EXERCISE DIRECTIONS
Below are some records; output exactly the lines from the line with "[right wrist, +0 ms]" to the line with "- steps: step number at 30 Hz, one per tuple", both ends kept, and nothing more.

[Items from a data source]

%%

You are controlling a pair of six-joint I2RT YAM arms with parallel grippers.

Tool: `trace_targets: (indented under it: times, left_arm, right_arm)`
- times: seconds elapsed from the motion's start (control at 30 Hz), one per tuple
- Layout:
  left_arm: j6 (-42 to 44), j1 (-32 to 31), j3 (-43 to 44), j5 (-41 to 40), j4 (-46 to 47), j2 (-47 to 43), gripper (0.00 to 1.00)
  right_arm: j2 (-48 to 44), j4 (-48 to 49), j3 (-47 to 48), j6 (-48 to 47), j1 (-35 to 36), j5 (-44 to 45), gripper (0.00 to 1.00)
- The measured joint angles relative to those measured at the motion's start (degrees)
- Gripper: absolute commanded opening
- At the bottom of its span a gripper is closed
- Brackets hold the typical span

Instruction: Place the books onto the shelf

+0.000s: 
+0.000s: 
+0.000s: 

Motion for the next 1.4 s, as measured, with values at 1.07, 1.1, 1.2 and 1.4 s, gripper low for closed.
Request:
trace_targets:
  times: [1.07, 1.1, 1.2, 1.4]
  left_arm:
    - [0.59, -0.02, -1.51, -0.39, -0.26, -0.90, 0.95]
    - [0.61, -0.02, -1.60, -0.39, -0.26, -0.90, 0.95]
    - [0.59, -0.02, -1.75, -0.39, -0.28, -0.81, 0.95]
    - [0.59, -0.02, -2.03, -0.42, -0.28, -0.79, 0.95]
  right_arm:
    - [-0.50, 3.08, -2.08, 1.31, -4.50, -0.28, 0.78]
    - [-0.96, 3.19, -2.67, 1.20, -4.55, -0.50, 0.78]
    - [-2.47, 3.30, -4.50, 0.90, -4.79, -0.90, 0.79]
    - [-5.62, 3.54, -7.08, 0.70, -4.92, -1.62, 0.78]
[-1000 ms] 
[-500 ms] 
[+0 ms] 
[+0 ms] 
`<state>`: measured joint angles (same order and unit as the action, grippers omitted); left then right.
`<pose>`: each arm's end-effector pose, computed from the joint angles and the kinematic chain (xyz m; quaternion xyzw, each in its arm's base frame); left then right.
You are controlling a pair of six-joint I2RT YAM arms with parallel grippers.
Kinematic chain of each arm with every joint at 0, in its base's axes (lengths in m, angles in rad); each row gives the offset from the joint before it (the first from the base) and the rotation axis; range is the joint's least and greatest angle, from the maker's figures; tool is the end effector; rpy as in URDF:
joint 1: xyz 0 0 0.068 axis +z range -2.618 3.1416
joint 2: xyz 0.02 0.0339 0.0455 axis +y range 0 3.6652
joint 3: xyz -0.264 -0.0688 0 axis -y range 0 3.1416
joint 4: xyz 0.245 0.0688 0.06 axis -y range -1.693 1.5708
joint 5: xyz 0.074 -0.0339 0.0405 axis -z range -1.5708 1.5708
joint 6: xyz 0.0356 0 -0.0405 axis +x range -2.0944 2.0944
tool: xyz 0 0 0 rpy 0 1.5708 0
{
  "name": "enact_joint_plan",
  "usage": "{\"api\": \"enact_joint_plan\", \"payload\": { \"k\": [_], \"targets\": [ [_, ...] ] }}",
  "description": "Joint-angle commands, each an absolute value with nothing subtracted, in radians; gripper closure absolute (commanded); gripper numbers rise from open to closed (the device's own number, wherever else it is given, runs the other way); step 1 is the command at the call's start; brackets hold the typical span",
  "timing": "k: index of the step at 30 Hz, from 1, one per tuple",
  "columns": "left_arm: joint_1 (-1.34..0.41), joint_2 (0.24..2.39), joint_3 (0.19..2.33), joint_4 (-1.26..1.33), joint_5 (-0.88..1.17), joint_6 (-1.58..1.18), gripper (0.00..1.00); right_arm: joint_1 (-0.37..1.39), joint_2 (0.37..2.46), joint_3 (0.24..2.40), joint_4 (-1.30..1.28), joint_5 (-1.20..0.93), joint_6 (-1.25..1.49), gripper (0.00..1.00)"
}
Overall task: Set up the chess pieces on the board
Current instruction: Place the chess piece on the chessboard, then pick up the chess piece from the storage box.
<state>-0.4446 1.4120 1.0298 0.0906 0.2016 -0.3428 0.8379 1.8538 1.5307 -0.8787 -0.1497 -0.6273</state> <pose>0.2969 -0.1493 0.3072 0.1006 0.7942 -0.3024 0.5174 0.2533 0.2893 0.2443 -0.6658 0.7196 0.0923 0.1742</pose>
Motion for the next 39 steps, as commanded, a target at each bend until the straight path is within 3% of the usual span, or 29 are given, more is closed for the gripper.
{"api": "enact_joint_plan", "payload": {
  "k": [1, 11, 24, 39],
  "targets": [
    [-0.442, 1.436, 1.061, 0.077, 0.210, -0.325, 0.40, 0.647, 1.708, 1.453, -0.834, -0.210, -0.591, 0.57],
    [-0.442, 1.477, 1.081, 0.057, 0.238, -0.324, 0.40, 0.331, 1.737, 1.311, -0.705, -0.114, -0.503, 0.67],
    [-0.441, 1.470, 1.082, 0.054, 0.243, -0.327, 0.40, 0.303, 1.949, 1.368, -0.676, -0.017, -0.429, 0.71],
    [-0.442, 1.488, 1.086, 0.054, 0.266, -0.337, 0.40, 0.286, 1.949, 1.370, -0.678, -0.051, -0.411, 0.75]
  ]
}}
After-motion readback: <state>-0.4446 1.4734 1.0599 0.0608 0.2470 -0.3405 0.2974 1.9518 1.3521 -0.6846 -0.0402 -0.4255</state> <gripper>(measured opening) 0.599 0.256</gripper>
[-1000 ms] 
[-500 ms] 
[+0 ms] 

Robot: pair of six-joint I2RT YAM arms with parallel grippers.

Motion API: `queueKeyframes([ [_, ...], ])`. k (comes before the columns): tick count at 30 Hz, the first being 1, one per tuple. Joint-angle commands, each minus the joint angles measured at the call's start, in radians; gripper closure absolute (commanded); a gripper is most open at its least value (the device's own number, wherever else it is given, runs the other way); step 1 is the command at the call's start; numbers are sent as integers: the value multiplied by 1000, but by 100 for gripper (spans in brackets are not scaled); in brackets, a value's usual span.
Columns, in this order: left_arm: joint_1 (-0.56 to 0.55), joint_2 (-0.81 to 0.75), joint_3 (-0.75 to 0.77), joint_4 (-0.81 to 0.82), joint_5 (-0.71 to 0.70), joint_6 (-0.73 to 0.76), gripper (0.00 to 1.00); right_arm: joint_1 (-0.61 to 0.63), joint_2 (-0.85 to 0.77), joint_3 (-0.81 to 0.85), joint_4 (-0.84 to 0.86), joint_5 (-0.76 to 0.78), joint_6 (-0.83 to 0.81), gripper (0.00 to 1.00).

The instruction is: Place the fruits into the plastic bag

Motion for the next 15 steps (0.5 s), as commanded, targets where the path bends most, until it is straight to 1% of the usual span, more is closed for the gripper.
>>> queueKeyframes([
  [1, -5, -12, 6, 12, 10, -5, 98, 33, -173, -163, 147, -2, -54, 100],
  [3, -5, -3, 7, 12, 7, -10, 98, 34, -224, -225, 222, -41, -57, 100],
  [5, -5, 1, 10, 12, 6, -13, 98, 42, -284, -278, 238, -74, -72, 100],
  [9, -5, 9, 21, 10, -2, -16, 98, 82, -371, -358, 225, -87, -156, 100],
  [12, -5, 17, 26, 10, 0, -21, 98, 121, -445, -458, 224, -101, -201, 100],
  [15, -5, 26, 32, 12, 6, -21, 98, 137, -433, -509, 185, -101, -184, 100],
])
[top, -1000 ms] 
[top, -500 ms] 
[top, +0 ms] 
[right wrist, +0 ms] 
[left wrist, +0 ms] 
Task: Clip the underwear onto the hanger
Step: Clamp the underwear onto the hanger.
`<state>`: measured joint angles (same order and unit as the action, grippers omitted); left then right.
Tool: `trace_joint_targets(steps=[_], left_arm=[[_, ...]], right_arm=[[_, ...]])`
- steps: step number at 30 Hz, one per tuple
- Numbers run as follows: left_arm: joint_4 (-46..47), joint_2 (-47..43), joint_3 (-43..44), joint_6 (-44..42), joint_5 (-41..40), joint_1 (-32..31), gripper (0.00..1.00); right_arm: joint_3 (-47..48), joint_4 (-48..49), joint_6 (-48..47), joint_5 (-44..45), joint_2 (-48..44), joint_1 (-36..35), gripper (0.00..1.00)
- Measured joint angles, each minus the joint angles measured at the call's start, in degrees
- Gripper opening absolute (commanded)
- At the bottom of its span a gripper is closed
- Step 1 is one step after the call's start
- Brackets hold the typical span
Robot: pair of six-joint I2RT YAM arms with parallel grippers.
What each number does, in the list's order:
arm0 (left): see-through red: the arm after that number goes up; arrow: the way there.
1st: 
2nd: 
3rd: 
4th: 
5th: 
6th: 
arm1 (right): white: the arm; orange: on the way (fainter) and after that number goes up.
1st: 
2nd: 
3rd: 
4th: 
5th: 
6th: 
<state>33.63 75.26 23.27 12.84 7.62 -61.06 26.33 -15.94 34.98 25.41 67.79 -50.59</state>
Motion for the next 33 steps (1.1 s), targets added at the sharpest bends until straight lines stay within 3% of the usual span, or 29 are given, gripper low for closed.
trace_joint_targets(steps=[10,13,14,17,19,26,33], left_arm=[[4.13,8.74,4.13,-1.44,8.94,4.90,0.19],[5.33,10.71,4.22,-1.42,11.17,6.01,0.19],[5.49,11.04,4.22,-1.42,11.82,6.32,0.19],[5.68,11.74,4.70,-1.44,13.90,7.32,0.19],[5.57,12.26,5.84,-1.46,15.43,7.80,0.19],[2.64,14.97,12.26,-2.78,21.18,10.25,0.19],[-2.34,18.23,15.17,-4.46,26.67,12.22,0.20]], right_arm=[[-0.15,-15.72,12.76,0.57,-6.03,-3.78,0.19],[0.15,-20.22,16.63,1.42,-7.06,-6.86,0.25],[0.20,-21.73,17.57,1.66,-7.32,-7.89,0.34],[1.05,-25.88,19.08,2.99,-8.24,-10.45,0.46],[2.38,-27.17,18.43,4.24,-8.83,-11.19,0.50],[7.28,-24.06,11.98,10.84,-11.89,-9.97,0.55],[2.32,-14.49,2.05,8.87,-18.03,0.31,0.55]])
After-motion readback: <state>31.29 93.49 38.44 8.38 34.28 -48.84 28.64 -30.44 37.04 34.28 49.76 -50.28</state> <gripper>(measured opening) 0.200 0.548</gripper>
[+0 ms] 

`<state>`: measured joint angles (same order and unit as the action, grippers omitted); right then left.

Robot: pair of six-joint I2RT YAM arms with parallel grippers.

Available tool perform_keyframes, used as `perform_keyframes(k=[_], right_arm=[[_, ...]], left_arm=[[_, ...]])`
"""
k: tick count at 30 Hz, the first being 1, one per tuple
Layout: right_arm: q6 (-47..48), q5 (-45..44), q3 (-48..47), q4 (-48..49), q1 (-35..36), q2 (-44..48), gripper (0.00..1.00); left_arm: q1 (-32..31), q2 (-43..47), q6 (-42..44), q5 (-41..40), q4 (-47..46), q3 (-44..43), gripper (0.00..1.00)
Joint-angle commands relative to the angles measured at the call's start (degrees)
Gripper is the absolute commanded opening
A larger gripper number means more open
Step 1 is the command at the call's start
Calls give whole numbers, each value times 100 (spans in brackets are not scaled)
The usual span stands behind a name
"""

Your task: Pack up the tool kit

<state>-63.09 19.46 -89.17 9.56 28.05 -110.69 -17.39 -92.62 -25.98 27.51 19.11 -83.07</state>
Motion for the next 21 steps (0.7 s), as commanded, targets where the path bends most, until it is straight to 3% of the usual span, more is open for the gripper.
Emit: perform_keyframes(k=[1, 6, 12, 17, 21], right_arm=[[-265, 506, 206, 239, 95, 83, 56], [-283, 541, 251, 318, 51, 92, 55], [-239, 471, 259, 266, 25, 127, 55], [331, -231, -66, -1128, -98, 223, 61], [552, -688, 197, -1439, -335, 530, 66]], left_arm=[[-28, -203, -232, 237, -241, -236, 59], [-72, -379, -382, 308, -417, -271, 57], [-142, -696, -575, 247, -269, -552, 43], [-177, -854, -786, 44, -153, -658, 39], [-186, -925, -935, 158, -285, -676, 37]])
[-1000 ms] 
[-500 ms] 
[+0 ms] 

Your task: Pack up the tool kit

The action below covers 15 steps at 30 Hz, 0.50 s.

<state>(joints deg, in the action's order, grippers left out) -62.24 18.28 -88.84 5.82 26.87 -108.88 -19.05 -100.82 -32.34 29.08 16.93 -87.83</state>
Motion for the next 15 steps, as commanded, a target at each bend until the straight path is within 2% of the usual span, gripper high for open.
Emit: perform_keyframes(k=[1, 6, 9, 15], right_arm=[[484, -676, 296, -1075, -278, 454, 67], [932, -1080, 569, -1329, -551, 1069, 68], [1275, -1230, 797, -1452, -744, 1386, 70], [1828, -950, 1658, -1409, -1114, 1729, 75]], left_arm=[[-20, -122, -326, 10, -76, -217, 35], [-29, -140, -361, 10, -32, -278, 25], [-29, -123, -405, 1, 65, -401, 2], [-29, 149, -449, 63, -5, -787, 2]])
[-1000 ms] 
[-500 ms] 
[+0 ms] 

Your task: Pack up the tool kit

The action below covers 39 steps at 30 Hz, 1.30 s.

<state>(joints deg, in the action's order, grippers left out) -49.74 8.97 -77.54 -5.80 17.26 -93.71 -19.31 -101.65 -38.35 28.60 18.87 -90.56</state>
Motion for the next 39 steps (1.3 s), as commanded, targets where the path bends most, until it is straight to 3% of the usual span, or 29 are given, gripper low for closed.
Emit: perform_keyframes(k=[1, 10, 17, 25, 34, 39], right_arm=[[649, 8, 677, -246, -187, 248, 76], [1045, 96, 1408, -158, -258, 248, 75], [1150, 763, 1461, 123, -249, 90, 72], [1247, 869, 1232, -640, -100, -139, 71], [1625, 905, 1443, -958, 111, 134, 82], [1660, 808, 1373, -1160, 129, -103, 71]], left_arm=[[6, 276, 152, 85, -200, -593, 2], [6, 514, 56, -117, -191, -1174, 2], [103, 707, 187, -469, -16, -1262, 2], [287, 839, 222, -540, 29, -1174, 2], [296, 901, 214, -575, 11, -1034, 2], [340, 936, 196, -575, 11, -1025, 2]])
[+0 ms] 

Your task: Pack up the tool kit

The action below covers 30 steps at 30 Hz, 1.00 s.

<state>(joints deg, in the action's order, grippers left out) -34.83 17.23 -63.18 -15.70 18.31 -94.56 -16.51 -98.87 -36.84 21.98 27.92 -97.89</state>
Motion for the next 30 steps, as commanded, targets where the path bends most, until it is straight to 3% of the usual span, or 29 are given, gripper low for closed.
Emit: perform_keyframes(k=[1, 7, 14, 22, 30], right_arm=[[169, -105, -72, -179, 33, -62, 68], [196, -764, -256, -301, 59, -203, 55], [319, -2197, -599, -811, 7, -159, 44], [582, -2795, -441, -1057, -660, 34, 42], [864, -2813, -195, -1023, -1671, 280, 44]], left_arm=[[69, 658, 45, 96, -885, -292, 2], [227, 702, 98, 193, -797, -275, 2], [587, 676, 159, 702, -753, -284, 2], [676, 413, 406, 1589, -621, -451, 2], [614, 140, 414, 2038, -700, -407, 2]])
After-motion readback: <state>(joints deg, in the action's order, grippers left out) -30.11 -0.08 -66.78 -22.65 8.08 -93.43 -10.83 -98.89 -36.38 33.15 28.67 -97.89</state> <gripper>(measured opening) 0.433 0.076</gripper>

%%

ANSWER SECTION
[right wrist, +0 ms] 
[left wrist, +0 ms] 
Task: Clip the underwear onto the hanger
Step: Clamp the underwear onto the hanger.
`<state>`: measured joint angles (same order and unit as the action, grippers omitted); left then right.
Tool: `trace_joint_targets(steps=[_], left_arm=[[_, ...]], right_arm=[[_, ...]])`
- steps: step number at 30 Hz, one per tuple

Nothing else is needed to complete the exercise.